Andrzej Marczewski, a gamification thought leader that I follow on Twitter, recently linked to a blog post he wrote about digital rewards and feedback. At the same time, I was writing my own post on personalization in eCommerce, and noticed that Andrzej’s post touched on several overlapping topics.
If you recall, I wrote a couple of posts recently where I discussed several areas where eCommerce user experience designers can learn from video game designers (part one / part two). After reading Andrzej’s gamification article, I was even further convinced that personalization and gamification have a lot in common. Marczewski implores that rewards and feedback must always be relevant, meaningful, and in-time. And below is how I think online retailers should look at the same criteria in light of personalization:
If a user experience isn’t relevant to a particular user, then it’s not really personalized, is it? For example, I was recently browsing a photography site looking for a CF card, which typically costs about $80. Upon making my selection, I was then presented with an accessory recommendation…for a $3000 camera. Well, sure. I’m already spending 80 dollars, so what’s an extra 3000, right? Wait, what? Maybe it would make sense if the offer were presented the other way around. But an expensive camera as an accessory for a CF card? That might be the most irrelevant offer I have received. Ever.
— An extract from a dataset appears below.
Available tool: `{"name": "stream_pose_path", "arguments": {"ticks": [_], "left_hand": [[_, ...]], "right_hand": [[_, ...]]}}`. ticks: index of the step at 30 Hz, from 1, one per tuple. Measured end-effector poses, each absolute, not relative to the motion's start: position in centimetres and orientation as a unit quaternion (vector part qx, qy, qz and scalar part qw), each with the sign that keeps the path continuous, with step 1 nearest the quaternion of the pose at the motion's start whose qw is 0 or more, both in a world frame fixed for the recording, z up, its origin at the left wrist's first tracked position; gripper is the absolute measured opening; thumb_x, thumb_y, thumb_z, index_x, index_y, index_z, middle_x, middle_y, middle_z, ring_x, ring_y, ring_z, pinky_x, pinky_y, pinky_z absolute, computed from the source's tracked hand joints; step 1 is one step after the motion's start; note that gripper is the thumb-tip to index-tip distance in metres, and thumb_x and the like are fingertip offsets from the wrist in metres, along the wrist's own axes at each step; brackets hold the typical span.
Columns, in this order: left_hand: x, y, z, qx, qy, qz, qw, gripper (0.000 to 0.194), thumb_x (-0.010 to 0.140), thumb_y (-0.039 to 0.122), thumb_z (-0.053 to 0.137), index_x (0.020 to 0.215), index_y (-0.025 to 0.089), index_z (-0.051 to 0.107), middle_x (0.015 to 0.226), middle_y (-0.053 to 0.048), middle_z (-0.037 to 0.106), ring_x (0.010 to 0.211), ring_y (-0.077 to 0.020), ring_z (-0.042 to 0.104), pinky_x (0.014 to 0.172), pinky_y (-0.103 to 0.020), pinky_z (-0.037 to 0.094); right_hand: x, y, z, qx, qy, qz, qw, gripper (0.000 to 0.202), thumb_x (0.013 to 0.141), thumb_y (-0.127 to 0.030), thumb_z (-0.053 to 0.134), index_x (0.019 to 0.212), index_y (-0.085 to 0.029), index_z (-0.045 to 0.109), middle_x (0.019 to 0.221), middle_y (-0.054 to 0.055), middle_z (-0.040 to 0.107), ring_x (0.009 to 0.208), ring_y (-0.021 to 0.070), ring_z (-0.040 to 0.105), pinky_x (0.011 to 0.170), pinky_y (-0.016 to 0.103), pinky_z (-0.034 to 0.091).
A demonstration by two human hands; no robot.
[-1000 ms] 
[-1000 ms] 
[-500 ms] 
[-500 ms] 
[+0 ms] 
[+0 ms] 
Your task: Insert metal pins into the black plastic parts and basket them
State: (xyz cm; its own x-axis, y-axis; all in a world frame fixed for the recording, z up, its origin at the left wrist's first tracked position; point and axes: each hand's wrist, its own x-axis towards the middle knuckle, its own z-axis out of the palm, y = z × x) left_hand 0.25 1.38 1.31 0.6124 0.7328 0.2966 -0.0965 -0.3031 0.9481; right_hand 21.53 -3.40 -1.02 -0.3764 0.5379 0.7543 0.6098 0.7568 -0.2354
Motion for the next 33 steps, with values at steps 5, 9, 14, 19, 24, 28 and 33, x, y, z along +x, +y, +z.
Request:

Over the past few years, advances in technology have made it possible for companies to gather specialized customer data that they can then use to make quick and accurate recommendations. In fact, it’s not only possible…it’s vital. But relevant recommendations are just a part of the battle. They also must be presented at the right time. Today, many online retails look at data from a past-tense perspective. But with all the data they have about their customers, it would be nice to see them shake the “past-tense analysis” and really take advantage of new technologies to offer customers what they need. Now. An online retailer that can present a customer with options in real time, while they’re on the site, will always have an edge over those who wait to analyze data and then follow-up after the fact.
In the gamification sense, Andrzej mentions that always offering rewards, or simply rewarding for “everything” can hurt the experience. The offer must be meaningful and rare in order to truly make an impact. The same goes for online retail.
For example, if a customer abandons an item in their cart, a quick email offering a discount might make them return and complete the checkout process. But if you do this every time someone abandons, the experience loses luster…and the retailer loses profits.
Another #fail I’ve seen on many retail sites is blanketing the page with every deal of the day. True, this may work for some sites. But for most brands, all it is going to do is clutter the site and cheapen the experience. Somewhere embedded in all that cruft, the customer may actually find what they’re looking for — and that is what’s critical. Making the experience about what you want to sell instead of what the customer wants to buy is not going to convey an appropriate meaning to most consumers.